In use case diagram design, the primary components typically include actors, which are entities interacting with the system, and use cases, which represent the goals or tasks the actors want to achieve. The diagram focuses on the interactions between these actors and the system, illustrating the functional requirements of the system from a user perspective. For this simplified example, we are focusing only on user-goal use cases (i.e., main functions of the system).

In class diagram design, typically, the primary elements extracted are classes, their attributes, methods, and the relationships between them. Classes represent entities within the system, and attributes define their properties or characteristics. Methods outline the actions or operations that can be performed on or by a class.

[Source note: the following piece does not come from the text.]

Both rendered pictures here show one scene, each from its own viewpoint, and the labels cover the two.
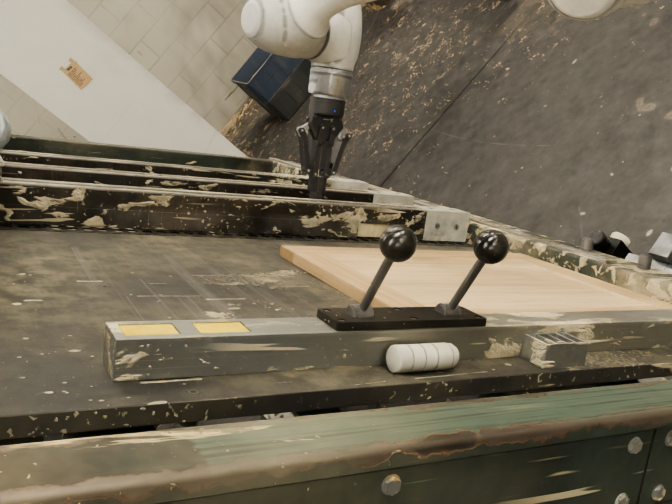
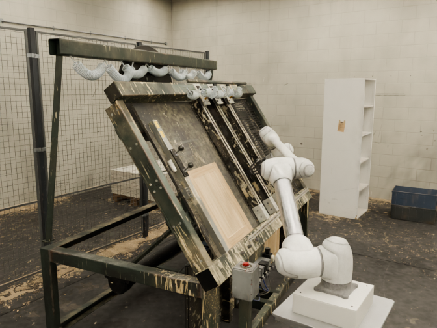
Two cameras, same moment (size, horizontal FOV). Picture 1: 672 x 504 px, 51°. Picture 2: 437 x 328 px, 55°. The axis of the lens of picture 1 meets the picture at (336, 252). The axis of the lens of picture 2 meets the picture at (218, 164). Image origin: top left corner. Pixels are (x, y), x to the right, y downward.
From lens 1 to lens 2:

Additionally, relationships like associations, inheritance, and dependencies are represented to show how different classes interact with one another. For this simplified example, we are focusing only on the classes, leaving the recognition of individual attributes to other prompts.

In [None]:

import re
import string

#remove all non textual characters from the response
fixed_response = ""

print(fixed_response)


if (fixed_response == "Use Cases") :

    prompt_use_cases = f"""    """

    response_uc = ask_llama(prompt_use_cases, maxl = 2000)

    #format the response for readability
    response = ""


elif (fixed_response == "Class Diagram") :

    prompt_class_diagram = f"""    """

    response_cd = ask_llama(prompt_class_diagram, maxl = 2000)

    #format the response for readability
    response = ""


else : 

    print("Unrecognized command from the user")


### Step 3: Reasoning

Now reason about the following steps:
- How can I evaluate the results? 
- How can I extend the prompts to provide other aspects of class and uml diagrams?
- Try to execute the prompts with the ChatGPT engine. What are your results?